2025-03-20 7:47 AM
Hi there,
this is my first post here and also the first time that I mess around with STM32 processors.
A few months ago I decided to start a new project for realtime audio processing with DSP
and the STM32H7 series seemed to me a good candidate for what I want to do.
So I bought a development board with STM32H743, a couple flash chips and a few CS4272 codecs.
I started the whole project, i wired everything and started writing the firmware.
I used as a guide a few youtube videos and soon I came up with the base code.
The problem is that maybe I have some buffer synchronization issues because I get distorted sound.
Here are some details about the project. Clock set at 480 MHz, the CS4272 is set as standalone in slave mode and connected with I2S. The audio frequency is set at 48Khz and the dataframe is 24bits at 32 bit. I have verified that all clocks are correct. The levels of the audio signal are within specs. I use circular buffer with DMA in a array of words.

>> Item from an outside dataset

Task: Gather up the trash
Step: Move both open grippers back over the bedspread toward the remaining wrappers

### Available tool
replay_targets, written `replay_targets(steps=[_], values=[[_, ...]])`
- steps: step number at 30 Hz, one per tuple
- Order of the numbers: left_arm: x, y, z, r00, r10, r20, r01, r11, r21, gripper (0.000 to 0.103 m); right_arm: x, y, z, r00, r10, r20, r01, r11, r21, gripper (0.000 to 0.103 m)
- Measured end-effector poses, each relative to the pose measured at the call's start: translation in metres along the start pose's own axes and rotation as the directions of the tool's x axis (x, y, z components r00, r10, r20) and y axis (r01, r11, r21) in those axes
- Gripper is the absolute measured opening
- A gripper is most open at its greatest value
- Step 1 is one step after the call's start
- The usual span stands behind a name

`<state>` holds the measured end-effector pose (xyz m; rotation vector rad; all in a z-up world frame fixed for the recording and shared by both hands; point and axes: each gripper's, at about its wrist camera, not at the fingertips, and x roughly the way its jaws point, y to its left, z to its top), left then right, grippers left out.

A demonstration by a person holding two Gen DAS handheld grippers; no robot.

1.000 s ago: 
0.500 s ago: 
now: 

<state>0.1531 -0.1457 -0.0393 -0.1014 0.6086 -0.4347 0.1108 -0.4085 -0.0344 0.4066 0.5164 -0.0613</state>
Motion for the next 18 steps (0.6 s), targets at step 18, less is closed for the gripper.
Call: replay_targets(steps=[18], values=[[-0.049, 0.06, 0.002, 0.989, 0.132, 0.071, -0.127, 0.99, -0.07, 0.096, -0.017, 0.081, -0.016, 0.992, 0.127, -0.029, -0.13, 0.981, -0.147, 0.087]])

At first I tried to add some reverberation on the audio signal and that worked better than what I expected. The problem is when I try to do a IIR convolution on the signal. This is where I start to hear the distorted sound. I have tried lowering the buffer lengths and also the IIR buffer but nothing really changes.
Can someone guide me with troubleshooting this? I am using STM32CubeIDE with ST-LINK debugger.
Regards.
2025-03-20 9:12 AM
No specific problem description (means: no source code), so only general advice possible:
*** the H7 is pretty powerful, but all the stuff people want from audio DSPs these days, I'd say some dedicated audio DSP with lots of "hardware accelerators" might be better for the job.
2025-03-20 11:36 AM
So I wrote a reply and it never appeared.
Anyway I will send the code again.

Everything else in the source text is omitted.